■ THE TASK ■
Provide again, from the entries below, every line from the one containing "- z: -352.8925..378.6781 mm" through the one containing "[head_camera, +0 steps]", exactly as written, and no other line.

■ MATERIAL SUPPLIED ■
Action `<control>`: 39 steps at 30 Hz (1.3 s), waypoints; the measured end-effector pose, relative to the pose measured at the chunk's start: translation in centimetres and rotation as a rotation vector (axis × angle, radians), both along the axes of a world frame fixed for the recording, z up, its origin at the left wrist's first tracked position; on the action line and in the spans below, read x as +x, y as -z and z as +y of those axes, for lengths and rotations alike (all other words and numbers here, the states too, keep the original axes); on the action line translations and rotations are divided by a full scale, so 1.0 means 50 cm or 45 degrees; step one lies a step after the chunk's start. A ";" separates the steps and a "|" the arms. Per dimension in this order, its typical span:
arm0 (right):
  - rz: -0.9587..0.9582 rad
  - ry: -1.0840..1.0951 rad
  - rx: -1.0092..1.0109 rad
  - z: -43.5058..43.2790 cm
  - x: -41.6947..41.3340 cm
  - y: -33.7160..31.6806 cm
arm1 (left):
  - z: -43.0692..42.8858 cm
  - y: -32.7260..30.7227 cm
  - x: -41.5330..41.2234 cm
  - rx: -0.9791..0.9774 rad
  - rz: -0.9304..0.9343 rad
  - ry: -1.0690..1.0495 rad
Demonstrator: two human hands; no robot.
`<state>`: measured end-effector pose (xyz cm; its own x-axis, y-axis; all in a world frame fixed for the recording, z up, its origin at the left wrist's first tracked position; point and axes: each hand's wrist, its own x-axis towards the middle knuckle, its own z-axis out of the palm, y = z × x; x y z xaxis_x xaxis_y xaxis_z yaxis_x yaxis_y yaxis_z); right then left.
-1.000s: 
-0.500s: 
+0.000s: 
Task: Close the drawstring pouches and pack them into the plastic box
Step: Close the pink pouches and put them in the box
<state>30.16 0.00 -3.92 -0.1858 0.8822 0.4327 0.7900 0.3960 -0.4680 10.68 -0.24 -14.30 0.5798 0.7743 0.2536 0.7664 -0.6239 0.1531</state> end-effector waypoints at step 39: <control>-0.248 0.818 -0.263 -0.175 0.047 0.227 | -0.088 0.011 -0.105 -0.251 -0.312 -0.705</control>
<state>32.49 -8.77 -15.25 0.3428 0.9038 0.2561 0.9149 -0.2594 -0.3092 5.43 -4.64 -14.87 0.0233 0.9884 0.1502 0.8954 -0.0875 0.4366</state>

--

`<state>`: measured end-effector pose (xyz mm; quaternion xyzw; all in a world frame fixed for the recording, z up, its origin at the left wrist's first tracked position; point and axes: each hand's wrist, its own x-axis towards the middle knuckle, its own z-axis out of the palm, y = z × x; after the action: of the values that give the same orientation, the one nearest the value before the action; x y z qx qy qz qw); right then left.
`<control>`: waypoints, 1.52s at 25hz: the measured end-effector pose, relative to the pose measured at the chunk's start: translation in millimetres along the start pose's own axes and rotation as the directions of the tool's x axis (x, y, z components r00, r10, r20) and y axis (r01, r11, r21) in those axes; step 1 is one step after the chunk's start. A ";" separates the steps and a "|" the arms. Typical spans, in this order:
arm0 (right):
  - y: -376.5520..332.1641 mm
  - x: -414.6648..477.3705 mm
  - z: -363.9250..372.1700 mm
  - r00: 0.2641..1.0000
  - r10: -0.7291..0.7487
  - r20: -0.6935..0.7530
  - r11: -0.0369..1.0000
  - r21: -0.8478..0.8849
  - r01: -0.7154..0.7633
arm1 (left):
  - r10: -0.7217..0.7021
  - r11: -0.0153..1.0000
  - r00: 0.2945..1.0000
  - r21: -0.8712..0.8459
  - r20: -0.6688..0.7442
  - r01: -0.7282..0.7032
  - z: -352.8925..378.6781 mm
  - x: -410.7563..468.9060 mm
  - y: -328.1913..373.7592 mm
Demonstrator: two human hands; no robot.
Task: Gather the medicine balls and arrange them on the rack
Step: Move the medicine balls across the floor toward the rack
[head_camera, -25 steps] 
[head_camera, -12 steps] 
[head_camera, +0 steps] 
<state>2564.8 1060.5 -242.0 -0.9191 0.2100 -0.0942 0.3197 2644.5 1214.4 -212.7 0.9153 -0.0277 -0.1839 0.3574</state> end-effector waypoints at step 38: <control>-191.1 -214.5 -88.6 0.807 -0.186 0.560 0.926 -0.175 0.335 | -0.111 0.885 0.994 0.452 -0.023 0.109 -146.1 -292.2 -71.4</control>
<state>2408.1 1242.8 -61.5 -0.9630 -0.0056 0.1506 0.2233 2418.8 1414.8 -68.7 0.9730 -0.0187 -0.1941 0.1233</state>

■ ANSWER ■
  - z: -352.8925..378.6781 mm
  - x: -410.7563..468.9060 mm
  - y: -328.1913..373.7592 mm
Demonstrator: two human hands; no robot.
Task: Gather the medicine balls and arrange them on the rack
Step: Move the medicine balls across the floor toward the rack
[head_camera, -25 steps] 
[head_camera, -12 steps] 
[head_camera, +0 steps] 

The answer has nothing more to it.